There was more in the same vein. Eleanor Pemberton only broke off momentarily when Maxine came into the room, looking as if she’d been crying. Alethea guessed that her sister had heard more than enough of what her mother had to say on the subject of her husband, and broke in quickly, ‘Actually, I’m going out to dinner this evening, so I won’t be needing—’

‘With Carol?’ her mother asked sharply, her thoughts swiftly taken away from the man her other daughter had married.

‘No—er—a—an acquaintance.’

‘A male acquaintance?’ her mother fired at her before she could add more. ‘You never did get round to saying who phoned last night—is it him?’

‘Yes, actually.’

‘Hrmph,’ her mother grunted. ‘Do I know him?’ was the next question. Alethea had been through the third degree on several occasions before.

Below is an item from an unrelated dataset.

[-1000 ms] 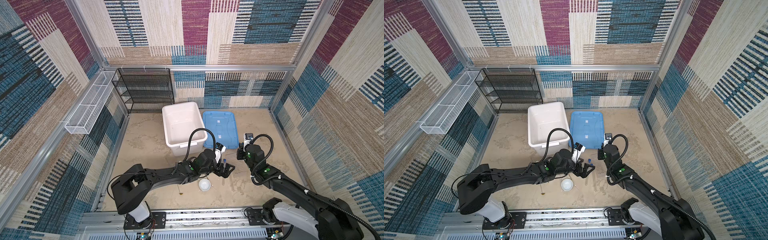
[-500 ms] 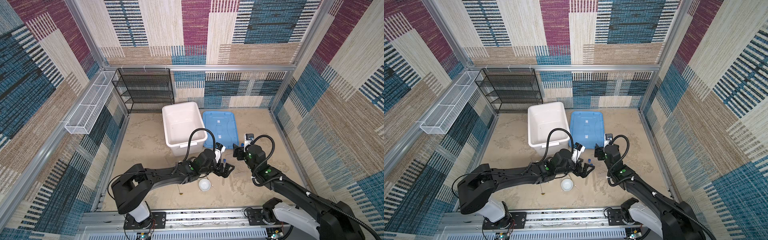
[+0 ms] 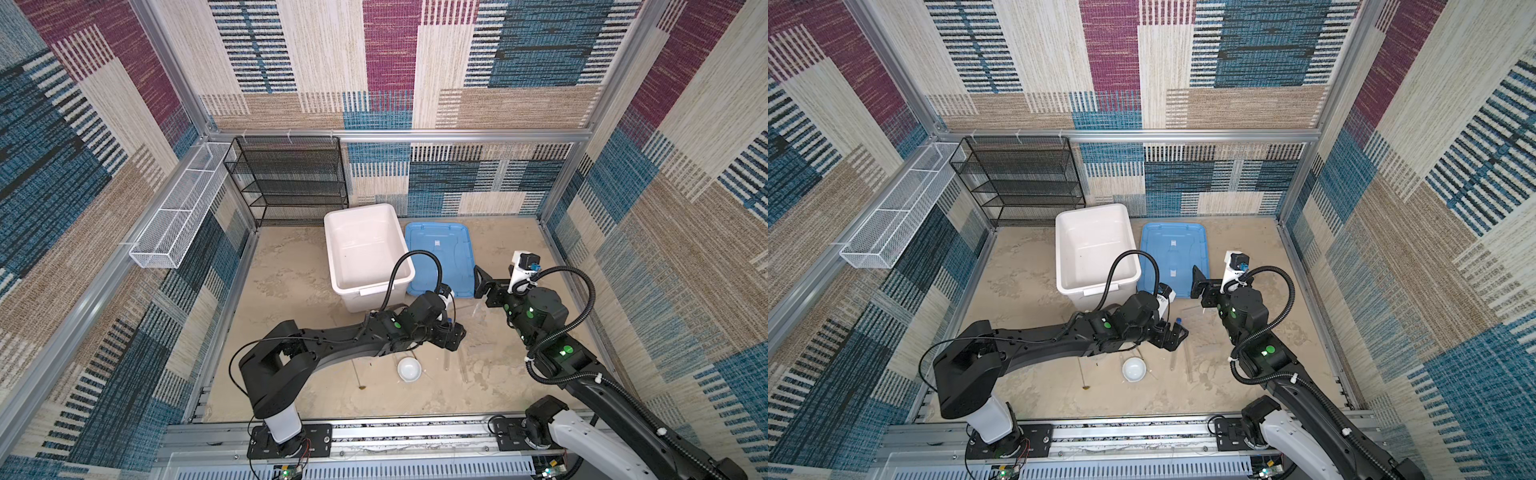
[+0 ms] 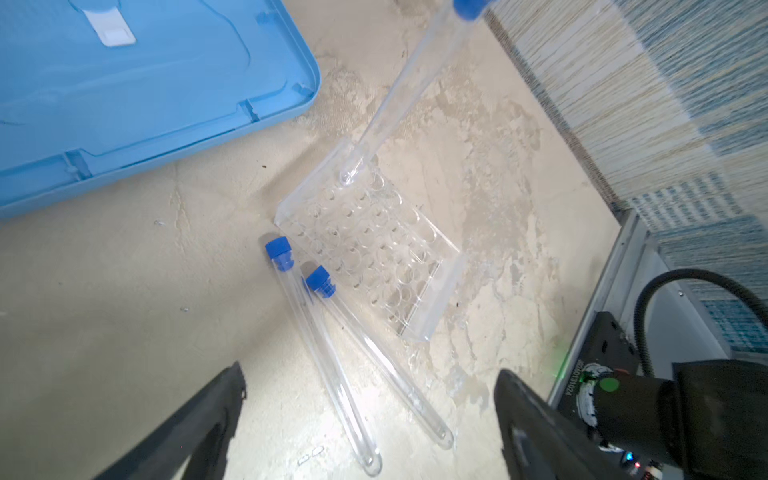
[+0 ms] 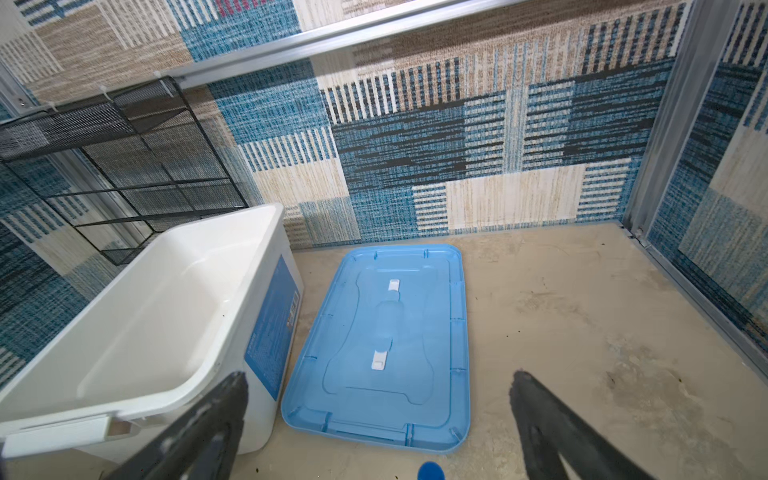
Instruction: Organize the chemistry lab equipment
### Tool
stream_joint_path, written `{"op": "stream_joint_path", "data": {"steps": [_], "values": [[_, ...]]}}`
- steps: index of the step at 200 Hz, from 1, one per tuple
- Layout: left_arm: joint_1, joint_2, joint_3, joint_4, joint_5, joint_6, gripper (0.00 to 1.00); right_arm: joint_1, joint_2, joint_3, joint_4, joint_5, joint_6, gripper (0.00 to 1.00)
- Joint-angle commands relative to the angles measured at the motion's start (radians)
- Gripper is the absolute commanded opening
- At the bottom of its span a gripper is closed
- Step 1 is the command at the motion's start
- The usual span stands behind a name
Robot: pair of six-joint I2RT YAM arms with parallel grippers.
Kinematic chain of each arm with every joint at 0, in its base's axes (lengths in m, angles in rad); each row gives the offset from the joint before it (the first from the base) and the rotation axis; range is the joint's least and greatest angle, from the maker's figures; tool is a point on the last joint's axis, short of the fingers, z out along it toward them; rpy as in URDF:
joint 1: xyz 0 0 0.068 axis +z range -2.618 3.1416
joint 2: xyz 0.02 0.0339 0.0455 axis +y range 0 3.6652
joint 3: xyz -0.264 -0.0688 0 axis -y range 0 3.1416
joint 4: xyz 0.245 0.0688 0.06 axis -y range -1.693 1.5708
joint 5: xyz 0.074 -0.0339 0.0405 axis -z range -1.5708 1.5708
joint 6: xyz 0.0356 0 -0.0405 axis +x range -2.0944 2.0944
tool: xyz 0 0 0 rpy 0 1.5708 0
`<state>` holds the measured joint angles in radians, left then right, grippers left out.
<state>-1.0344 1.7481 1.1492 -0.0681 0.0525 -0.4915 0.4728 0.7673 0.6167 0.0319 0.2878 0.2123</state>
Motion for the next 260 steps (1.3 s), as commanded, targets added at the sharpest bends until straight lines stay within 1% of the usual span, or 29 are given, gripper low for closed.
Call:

‘I’ll introduce you; he’s calling for me at seven,’ she replied, and quickly made her escape to go and shower and change, and to wonder why if, as she told herself, she did not want to go out with Mr Trenton de Havilland, she should feel so churned up; somehow she was very wary, yet at the same time she was experiencing a prickle of excitement at the prospect.

Alethea found it a rush to be ready on time. Sadie and Georgia came in to help—which added another five minutes.

A high-pitched squabble broke out between the two little girls when they both wanted to use her face powder at the same time. However, having separated them and placated them with a spray of perfume behind their ears, Alethea and her two ‘helpers’ finally left her room with one minute to go before seven.

She knew that, good manners aside, there was no way in which she was going to be able to avoid introducing her escort to her family, but she was hopeful of making that introduction as brief as possible.

It was not that she was ashamed of her family in any way. It was just that Trenton de Havilland was a very sophisticated man. She wanted him out of there before her mother attempted to give him the grilling which had been the fate of her other escorts.

‘Aunt Alethea gave us a squirt with her perfume...’ The girls rushed ahead of her into the sitting room—and stopped dead.

A prickle of apprehension had already started along Alethea’s spine as she followed them. She, too, stopped dead. Trent de Havilland had already arrived! The strained atmosphere spoke volumes.

How long he had been closeted with her mother and her sister and, for once, an angelic-looking Polly, Alethea had no idea. She hadn’t heard his car, though perhaps with Sadie and Georgia squawking in her bedroom that wasn’t so surprising.

‘I’m sorry I wasn’t here to introduce you.’ She smiled as she went into the room, trying to ignore the fact that her mother looked as if she’d been on a diet of vinegar for a week. Maxine was looking much the same—what on earth had been going on?

‘I was several minutes early.’ Trent had risen to his feet as, in a mustard-shade dress, she’d entered the room. He paused to say hello to Sadie and Georgia, and started to come over to her. ‘I introduced myself,’ he commented easily. But, for all his relaxed manner, he seemed not inclined to delay their departure. ‘Shall we go?’

They said their goodbyes, and Alethea led the way out into the hall, followed by her mother’s sharp warning, ‘Don’t forget you have to be up early for work in the morning, Alethea!’

Oh, grief! She skirted the chest of drawers and heard a thudding sound as Trent didn’t, and just knew that the evening was going to be a disaster before it began.

‘I’m sorry about that,’ she apologised tensely, already guessing that her mother had asked him some pretty pertinent questions and he was probably ready to call the evening off right then and there.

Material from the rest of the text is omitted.